**What you are asked to do:**
Once the line with "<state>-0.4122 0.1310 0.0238" is found, repeat exactly that line and every one after it until the data below ends, including the last line.

START Data shown

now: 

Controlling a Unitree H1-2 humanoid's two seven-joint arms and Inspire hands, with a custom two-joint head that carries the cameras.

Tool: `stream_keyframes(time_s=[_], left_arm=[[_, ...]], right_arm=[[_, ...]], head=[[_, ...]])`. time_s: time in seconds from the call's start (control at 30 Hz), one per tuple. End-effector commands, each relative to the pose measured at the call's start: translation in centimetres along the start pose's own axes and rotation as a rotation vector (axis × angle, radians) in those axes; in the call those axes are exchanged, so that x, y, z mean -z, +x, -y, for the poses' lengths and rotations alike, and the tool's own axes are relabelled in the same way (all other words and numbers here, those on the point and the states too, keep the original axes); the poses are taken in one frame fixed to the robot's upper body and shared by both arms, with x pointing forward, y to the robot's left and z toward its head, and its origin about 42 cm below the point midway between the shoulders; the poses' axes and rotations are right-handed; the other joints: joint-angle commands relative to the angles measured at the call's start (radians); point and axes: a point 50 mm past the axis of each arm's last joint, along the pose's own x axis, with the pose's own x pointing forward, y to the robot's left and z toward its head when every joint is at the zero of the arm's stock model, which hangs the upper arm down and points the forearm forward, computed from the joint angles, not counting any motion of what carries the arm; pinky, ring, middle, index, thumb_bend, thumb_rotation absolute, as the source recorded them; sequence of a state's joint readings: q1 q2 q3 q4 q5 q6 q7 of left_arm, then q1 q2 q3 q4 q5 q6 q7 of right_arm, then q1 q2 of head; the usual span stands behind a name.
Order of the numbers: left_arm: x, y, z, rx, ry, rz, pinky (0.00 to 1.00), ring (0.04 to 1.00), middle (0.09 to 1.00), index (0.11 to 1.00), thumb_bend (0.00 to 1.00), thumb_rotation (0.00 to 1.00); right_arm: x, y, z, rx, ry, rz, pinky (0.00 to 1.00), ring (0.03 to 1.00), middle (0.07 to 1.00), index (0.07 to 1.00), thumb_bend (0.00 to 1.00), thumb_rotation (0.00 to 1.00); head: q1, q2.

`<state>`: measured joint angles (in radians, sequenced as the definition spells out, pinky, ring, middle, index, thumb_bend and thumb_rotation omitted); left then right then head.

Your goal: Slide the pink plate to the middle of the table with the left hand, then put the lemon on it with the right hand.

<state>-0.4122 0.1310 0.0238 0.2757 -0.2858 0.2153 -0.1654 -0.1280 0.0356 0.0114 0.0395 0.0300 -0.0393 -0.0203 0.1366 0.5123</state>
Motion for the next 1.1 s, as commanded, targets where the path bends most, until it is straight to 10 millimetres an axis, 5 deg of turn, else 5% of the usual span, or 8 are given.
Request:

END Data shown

**Solution to the exercise:**
<state>-0.4122 0.1310 0.0238 0.2757 -0.2858 0.2153 -0.1654 -0.1280 0.0356 0.0114 0.0395 0.0300 -0.0393 -0.0203 0.1366 0.5123</state>
Motion for the next 1.1 s, as commanded, targets where the path bends most, until it is straight to 10 millimetres an axis, 5 deg of turn, else 5% of the usual span, or 8 are given.
Request:

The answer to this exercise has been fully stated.